Action item.
Without any images, write the listing below out word for word.

Data.
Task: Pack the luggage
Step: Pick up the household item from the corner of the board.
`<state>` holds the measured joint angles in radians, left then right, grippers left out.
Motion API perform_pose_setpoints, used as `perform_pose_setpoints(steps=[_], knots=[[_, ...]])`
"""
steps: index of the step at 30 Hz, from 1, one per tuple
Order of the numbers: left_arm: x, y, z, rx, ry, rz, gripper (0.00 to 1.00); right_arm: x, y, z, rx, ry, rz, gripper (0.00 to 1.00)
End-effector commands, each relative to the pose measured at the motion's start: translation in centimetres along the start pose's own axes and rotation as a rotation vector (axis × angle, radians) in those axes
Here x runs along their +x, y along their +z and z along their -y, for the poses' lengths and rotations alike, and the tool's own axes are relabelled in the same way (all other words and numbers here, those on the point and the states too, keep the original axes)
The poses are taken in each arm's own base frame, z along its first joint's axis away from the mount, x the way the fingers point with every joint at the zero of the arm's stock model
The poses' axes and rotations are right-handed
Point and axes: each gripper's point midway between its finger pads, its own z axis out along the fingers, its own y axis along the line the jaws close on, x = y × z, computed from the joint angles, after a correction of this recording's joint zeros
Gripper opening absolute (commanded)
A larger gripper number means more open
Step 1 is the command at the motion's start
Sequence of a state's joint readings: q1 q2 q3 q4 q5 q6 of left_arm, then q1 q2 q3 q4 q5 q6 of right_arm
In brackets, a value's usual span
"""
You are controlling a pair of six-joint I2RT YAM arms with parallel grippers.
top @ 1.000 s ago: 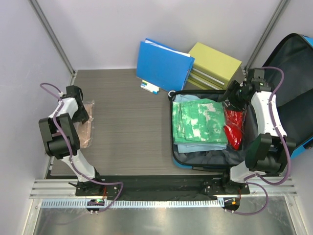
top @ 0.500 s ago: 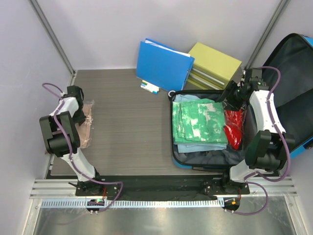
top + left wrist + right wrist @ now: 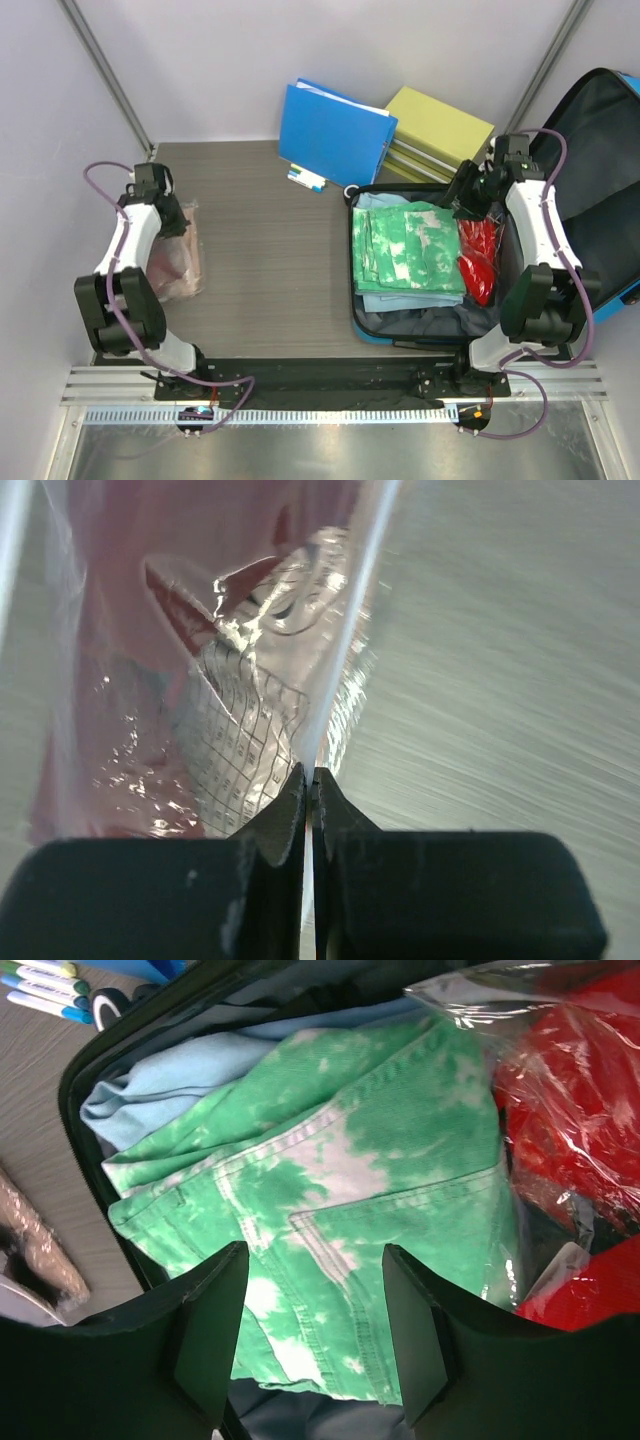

Response.
Task: Pack the luggage
Step: Pick up the household item from the corner of the board.
`<state>` holds the measured joint angles in radians, left then right, grippers left out.
Motion API perform_pose_setpoints, used as `perform_pose_setpoints(steps=[_], knots=[[_, ...]])`
"""
steps: index of the step at 30 Hz, from 1, one per tuple
Order of the numbers: left_arm: x, y, z, rx, ry, rz, gripper (0.00 to 1.00); right_arm: x, y, z, rx, ry, rz, gripper (0.00 to 1.00)
End-effector commands, each relative to the pose measured at the motion's start: translation in centimetres along the start pose's own axes and rotation as a rotation vector (axis × angle, radians) in those axes
Here x runs along their +x, y along their +z and z along their -y, for the poses' lengths and rotations alike, and the tool's own axes are relabelled in the same way (all other words and numbers here, those on the point and the states too, keep the original axes)
The poses are taken in each arm's own base frame, z along its first joint's axis away from the mount, x the way the fingers point with every joint at the zero of the arm's stock model
The poses' axes and rotations are right-handed
Point and axes: each gripper's point midway between its finger pads, its own z axis out along the fingers, its own y axis along the line the jaws close on, x = y × z, computed from the joint angles, after a correction of this recording's joint zeros
Gripper opening absolute (commanded)
A larger gripper number means more open
Step 1 is the command at the motion's start
Sequence of a state's joint readings: q1 q2 q3 q4 q5 q6 of left_arm, then q1 q2 q3 q4 q5 q6 of right_arm
In brackets, a value's usual span
"""
You are controlling a pair of six-joint I2RT YAM arms with parallel grippers.
top @ 1.000 s ago: 
top @ 0.500 s ago: 
top + left wrist + right wrist @ now: 

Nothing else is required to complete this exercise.